Art & Entertainment

Marriage Cops Review | Doc on Dehradun라이브 바카라 women helpline tackles rifts between gendered norm and agency

바카라 Rating:
3.5 / 5

Premiering at Hot Docs, Shaswati Talukdar and Cheryl Hess’ film unravels individual-system negotiations

Still
Still Photo: Hot Docs
info_icon

In Dehradun, an unusual women라이브 바카라 helpline commits to resolving marital conflicts. Predominantly made up of women, the team works with embittered couples over a long stretch, angling for a middle ground. Shaswati Talukdar and Cheryl Hess’ Hot Docs-premiering Marriage Cops trails two sub-inspectors Sandhya Rani and Krishna Jayara as they try to nudge couples towards a semblance of mutual toleration. The case is stretched till the marriage is somehow renewed. For the helpline, separation is viewed like the final defeat. The central idea is to “fix” the marriage.

Cultural impetus undergirds the cops’ approach. Reconciliation is key, uppermost in the officers’ agenda. It dictates every conversational maneuver, how they drive the couple towards an inkling of peace, even if fleetingly borrowed. We follow cases of three primary couples. Issues range from abusive marriages, neglected kids and uncaring, absent fathers. The helpline라이브 바카라 quest is geared to immediate, pragmatic solutions.

The super-diligent police outline four types of conflict: dowry, family, property, adultery. Often, there라이브 바카라 the whole juggernaut of family and kin and mothers-in-law that interrupt the couple라이브 바카라 private world. It라이브 바카라 an intrusive force which keeps sons in a stranglehold, licensing them to ignore their own wives if the marriage creates trouble within the larger family. The wife is compelled into a tight spot, trampled by family elders’ whims and permanently struggling for space and dignity. For the couple, counselling is arranged. A committee, including a psychologist, lawyer, police, asks them to reassess mutual complaints and settle.

In the counselling sessions, a whole lot of emphasis is placed on the cultural need to preserve the institution of marriage.

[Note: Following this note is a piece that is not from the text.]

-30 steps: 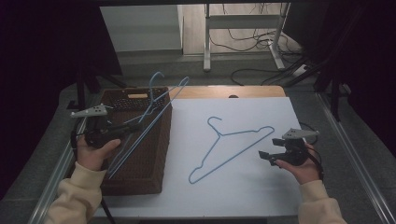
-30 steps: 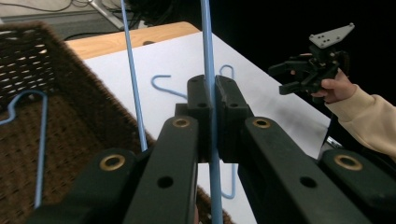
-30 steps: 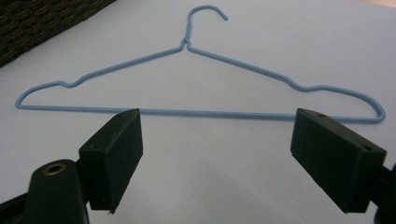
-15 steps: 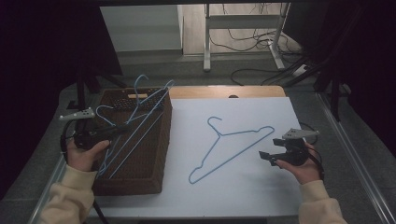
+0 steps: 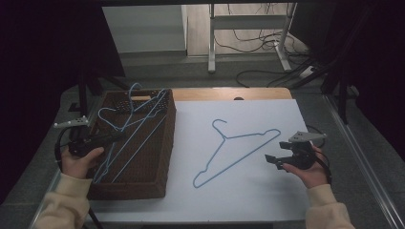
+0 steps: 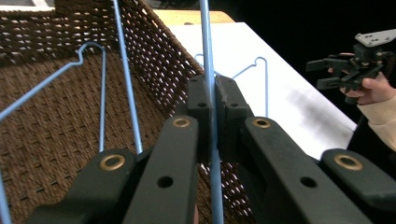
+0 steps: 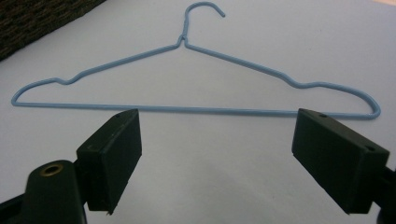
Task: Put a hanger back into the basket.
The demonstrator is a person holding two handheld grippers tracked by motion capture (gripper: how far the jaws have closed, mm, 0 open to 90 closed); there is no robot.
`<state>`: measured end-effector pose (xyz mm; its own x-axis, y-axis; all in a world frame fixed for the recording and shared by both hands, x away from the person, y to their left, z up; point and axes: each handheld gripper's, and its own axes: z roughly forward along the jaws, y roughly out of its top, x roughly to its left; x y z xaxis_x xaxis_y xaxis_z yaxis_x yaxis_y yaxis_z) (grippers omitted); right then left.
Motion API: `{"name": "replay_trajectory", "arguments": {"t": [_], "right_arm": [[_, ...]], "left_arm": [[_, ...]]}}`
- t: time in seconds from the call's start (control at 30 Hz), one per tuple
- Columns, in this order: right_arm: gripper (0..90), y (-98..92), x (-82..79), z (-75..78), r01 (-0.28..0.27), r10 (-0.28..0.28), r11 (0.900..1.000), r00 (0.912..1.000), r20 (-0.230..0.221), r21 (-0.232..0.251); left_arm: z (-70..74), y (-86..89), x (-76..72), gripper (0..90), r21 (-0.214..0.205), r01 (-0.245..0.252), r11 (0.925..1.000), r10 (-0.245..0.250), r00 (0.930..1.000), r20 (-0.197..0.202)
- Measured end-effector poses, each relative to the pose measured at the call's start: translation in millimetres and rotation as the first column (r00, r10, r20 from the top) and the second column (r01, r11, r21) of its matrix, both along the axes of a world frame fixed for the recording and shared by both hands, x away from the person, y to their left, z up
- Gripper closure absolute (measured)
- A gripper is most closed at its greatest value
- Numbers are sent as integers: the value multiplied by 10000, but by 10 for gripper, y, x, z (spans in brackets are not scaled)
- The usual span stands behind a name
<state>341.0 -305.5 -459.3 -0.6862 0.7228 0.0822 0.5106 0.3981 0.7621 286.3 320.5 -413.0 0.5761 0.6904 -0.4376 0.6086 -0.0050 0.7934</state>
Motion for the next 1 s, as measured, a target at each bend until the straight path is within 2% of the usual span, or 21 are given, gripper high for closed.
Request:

A member of counselling committee exhorts against succumbing to “western” temptations like divorce. Even if evidently toxic, it라이브 바카라 better for the time being that the woman finds some measure of possibility, a compromise by being within the marriage. The aggrieved wife is asked to adjust for the sake of her child.

Still
Still Photo: Hot Docs
info_icon

The wife severing herself from marriage is mostly looked at with cynicism and disfavor. It라이브 바카라 downright unfeasible. Compounded with taboo, social stigma, the divorced woman has almost no safety net, if she doesn’t have a job. Her own family turns its back, abandoning her. Rupali admits doing the court rounds, aiming for prosecuting her husband would be expensive. She cannot afford it when she already has a child with ample needs demanding attention. It’d be a lonely path.

One of the officers disapprovingly talks of how women aren’t firm in holding men accountable. In another instance, the police judgingly talk of a woman who gave up on her child라이브 바카라 custody too easily. In personal chats among themselves, their individual ideologies might contradict demands of the job, whatever it takes to ease a crisis. Amidst ever-mounting stacks of case files enveloping the cops, Talukdar and Hess offer fine eye-holes into clashes between culturally entrenched expectations on womanhood and small freedom.

Helming the helpline isn’t so much about physical labor as it is about the mental toll, which must be disguised. Sandhya mentions the strain it puts—sleeplessness, constant headaches, fatigue of having to reason with fraught individuals. One of the constables despairs when her request for a transfer to another department is denied. Sandhya insists that cracks in their composure must never show. Otherwise, on account of them being women, dismissal will be handed out quick. There라이브 바카라 a staggering number of cases to continually track. Putting a bold front is essential. “Cry at home,” she tells her colleagues. The onus of having to prove themselves capable at work hovers always.

Talukdar and Hess illuminate the many paradoxes in the police라이브 바카라 lives. Their powers are limited but it라이브 바카라 at the station these women find some form of rest and break from domestic duty. A constable reiterates wishing she were in office, where she doesn’t have to serve guests. Rather at the station, tea is brought to them. Tussle with patriarchy—internalising it to some degree—informs the compelling documentary라이브 바카라 fault lines. The directors don’t move with the inspectors into their homes, keeping a professional lens front and center. The film is suffused with grimness but there are wry pockets of laughter and chatter among the cops. One of them says she witnesses so much fighting at work that she gets too tired to muster one at home. Another cop remarks that she too would like a taste of the “sweet poison” of marriage, despite the horror stories. Humor is one way to offset and temporarily shield from the acute harshness of what one is privy to at the station, day in and day out.